▶ Exercise requirements:
In the listing below, print exactly the lines between the line holding "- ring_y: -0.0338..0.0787" and the line holding "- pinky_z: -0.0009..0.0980", inclusive, and no more.

▶ Material shown:
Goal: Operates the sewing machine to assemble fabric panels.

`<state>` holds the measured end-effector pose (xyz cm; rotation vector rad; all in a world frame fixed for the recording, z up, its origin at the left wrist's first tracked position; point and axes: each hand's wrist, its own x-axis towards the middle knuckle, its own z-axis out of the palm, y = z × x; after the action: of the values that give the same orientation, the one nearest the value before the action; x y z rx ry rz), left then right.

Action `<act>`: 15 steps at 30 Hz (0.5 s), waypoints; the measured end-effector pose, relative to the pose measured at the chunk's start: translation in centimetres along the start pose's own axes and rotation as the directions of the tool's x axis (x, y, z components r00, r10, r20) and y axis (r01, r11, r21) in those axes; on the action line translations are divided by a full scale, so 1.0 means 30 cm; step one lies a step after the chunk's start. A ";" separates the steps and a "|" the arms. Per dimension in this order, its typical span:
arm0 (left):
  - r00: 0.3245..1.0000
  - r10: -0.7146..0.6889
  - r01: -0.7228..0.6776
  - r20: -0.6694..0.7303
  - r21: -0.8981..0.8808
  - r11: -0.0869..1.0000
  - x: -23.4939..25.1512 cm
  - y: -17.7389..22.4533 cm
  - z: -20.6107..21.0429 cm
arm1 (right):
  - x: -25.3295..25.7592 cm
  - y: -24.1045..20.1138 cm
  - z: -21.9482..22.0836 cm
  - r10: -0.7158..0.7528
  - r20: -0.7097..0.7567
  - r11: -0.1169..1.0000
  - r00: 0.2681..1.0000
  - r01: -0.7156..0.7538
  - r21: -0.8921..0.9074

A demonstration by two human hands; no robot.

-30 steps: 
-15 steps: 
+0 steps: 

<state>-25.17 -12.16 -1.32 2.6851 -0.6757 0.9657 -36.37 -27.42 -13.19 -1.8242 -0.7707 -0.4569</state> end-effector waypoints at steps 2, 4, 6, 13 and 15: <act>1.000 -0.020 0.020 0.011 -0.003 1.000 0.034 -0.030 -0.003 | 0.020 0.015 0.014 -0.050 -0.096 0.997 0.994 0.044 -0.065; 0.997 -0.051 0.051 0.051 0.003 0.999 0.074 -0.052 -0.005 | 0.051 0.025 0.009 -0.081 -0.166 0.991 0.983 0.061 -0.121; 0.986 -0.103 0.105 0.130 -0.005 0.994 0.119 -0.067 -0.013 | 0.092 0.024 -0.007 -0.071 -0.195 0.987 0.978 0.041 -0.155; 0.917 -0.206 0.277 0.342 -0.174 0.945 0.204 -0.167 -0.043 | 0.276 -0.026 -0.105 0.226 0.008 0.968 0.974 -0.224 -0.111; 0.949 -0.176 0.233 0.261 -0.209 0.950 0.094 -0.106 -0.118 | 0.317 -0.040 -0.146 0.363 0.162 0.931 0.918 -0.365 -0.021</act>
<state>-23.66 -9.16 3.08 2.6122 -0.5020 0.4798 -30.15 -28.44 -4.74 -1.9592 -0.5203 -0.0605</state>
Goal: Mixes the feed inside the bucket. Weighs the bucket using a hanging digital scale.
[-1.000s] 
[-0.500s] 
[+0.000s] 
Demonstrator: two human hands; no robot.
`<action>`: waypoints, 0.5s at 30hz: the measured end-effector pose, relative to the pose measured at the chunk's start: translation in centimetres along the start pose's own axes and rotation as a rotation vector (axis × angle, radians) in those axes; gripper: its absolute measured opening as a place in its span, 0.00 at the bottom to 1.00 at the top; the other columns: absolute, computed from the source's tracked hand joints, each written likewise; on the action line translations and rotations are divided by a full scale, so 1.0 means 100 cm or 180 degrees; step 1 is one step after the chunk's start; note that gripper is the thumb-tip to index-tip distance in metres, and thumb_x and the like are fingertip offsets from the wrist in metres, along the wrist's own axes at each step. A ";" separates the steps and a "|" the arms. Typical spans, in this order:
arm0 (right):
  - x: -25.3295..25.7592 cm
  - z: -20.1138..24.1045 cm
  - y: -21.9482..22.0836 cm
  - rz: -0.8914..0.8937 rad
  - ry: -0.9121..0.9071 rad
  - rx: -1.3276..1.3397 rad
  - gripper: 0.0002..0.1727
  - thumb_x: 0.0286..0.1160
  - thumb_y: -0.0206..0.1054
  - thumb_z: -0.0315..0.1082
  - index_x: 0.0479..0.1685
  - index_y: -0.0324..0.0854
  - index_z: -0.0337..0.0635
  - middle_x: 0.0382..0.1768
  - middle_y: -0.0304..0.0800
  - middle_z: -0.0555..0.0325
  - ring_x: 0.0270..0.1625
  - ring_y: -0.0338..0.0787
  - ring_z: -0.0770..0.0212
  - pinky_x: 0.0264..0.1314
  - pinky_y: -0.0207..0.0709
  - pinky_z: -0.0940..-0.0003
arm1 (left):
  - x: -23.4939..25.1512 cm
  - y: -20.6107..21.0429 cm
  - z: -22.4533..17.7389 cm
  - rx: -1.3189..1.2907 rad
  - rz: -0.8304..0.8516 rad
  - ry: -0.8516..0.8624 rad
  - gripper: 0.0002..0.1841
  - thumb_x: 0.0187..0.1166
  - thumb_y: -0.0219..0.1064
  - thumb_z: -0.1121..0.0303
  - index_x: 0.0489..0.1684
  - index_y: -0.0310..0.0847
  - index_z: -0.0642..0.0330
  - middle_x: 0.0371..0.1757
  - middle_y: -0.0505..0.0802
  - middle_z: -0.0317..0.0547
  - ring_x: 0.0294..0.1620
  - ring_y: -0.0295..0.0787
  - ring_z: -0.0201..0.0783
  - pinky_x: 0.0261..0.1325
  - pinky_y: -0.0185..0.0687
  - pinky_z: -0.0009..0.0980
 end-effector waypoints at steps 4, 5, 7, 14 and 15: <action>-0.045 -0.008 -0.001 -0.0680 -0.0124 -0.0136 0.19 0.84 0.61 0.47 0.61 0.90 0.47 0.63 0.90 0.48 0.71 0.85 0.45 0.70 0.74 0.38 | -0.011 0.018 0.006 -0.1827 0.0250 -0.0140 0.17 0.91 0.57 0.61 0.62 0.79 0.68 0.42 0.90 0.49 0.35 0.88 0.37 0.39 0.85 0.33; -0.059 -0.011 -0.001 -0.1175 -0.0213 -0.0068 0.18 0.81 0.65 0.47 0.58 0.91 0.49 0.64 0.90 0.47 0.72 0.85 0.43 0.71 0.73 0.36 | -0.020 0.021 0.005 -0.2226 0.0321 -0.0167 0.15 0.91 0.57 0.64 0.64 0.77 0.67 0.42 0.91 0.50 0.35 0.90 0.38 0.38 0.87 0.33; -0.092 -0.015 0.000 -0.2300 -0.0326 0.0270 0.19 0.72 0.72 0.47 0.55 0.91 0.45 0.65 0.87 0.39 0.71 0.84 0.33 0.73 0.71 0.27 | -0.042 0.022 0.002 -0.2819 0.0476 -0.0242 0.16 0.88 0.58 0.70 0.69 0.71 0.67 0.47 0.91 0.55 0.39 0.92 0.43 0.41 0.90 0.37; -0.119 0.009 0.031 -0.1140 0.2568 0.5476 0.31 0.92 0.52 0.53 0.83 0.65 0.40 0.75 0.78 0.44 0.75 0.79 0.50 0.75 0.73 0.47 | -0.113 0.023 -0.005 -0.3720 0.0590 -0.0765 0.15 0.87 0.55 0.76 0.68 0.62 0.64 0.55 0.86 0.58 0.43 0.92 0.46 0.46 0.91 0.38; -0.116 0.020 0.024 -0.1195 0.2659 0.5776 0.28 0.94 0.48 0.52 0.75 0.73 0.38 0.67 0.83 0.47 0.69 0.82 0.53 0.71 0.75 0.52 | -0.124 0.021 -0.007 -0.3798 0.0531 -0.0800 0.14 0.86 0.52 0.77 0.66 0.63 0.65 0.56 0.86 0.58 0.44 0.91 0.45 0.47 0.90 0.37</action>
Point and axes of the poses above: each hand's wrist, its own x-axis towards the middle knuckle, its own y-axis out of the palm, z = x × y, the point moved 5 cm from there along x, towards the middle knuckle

▶ Expected output:
  - ring_y: -0.0338..0.0787
  - ring_z: -0.0770..0.0212
  - pinky_x: 0.0264..0.1314
  - pinky_y: -0.0207..0.0709
  - pinky_z: -0.0940..-0.0003
arm1 (left):
  - x: -23.4939..25.1512 cm
  - y: -20.6107..21.0429 cm
  - z: -22.4533..17.7389 cm
  - rx: -1.3189..1.2907 rad
  - rz: -0.8304..0.8516 rad
  - ry: -0.8516..0.8624 rad
  - gripper: 0.0002..0.1841
  - thumb_x: 0.0187..0.1166
  - thumb_y: -0.0219..0.1064
  - thumb_z: -0.1121..0.0303
  - index_x: 0.0489..0.1684
  - index_y: -0.0310..0.0847
  - index_z: -0.0642..0.0330
  - middle_x: 0.0371..0.1757
  - middle_y: -0.0505..0.0802
  - middle_z: -0.0317..0.0547
  - ring_x: 0.0294..0.1620
  - ring_y: -0.0295..0.0787
  - ring_z: -0.0201..0.0783
  - pinky_x: 0.0261..0.1325
  - pinky_y: -0.0185..0.0687
  - pinky_z: -0.0009..0.0980

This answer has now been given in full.